Peptide abundance correlation calculation

Pre-processing and peptide filtering. Peptide abundance correlations across different perturbations were calculated separately for each individual. First, peptide identification and quantification results were extracted individually. Peptides were filtered by retaining only those with non-zero intensity in at least 20% of the samples for each individual (≥23 samples). The quantification results of peptides that passed this filtering step were used for further analysis.

Peptide abundance log2-fold change (log2-FC) calculation. To avoid zero values, 1 was added to peptide raw intensity values. The log2-fold change in peptide abundance for each sample was calculated by dividing the peptide intensity under each treatment by the average intensity of the two DMSO-treated control samples, followed by log2 transformation.

Spearman correlation coefficients (SCC) calculation. Peptide abundance correlations across different treatments were calculated for all peptide pairs using Spearman correlation coefficients (SCCs) of the log2-FC values across the treatments. The SCCs were computed using the cor function in R.

Statistical assessment of calculated SCC. To estimate the statistical significance of each pairwise correlation in a computationally feasible manner, we used a standard approximation based on the t-distribution:

$$t={{\rm{\rho }}}_{s}\times \sqrt{\frac{n-2}{1-{{{\rm{\rho }}}^{2}}_{s}}}$$

(1)

where ρ_s is the Spearman correlation coefficient (SCC) and n is the number of samples. This t-value was then used to compute two-tailed p-values.

Peptide annotations

To enable meaningful biological analysis, peptides were assigned to their protein sources and annotated with taxonomic and functional information using the following procedures.

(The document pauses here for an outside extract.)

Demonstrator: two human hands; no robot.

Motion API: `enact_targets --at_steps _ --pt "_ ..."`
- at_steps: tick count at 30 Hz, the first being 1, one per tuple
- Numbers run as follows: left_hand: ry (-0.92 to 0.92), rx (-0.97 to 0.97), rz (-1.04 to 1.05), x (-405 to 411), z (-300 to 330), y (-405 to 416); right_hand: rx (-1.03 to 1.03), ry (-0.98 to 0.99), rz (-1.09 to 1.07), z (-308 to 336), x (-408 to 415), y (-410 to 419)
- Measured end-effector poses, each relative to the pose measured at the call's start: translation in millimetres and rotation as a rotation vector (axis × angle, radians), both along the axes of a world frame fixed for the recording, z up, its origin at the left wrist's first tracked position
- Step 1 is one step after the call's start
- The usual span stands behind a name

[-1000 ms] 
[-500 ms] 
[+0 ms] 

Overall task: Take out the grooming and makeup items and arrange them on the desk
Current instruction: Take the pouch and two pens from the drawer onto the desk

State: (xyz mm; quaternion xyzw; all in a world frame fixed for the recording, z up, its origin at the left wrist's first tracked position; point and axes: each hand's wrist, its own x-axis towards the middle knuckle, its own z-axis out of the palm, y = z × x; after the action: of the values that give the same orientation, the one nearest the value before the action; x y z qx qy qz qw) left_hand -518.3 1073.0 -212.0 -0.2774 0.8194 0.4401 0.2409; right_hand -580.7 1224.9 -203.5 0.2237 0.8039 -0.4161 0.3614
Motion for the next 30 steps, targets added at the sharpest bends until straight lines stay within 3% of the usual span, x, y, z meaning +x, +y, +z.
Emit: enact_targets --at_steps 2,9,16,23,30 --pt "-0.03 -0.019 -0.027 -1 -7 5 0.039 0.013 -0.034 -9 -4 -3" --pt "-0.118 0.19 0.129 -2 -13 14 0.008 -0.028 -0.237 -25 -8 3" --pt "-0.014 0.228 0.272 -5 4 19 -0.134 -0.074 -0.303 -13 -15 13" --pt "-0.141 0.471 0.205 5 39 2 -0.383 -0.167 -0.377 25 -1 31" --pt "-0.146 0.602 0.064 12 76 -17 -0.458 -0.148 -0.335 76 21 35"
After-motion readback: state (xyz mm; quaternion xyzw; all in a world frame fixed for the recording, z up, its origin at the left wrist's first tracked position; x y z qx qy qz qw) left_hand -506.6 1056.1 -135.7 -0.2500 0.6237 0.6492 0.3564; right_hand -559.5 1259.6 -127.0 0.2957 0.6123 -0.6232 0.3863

Protein source refinement. We first generated a genome-level taxonomic profile for each individual to refine peptide protein source assignments and improve peptide annotation resolution. All identified peptides from each individual were mapped to their taxonomic sources by aligning them against MetaPep²² records. Genome-distinct peptides, defined as peptides exclusively present in a single bacterial genome, were utilized to enhance the accuracy of assignments. In the subsequent step, only genomes with at least three genome-distinct peptides identified across all samples were considered for peptide protein source assignments.

Peptide protein sources annotation. Next, for peptide protein source assignments, protein sequences from the 4744 UHGG representative genomes¹⁸ were in-silico digested using DeepDigest⁵⁴ with the following parameters: miscleavage = 2, minimum peptide length = 7, maximum peptide length = 47 (default settings), and trypsin as the protease. Subsequently, all identified peptides were mapped to their unique protein source or multiple protein sources.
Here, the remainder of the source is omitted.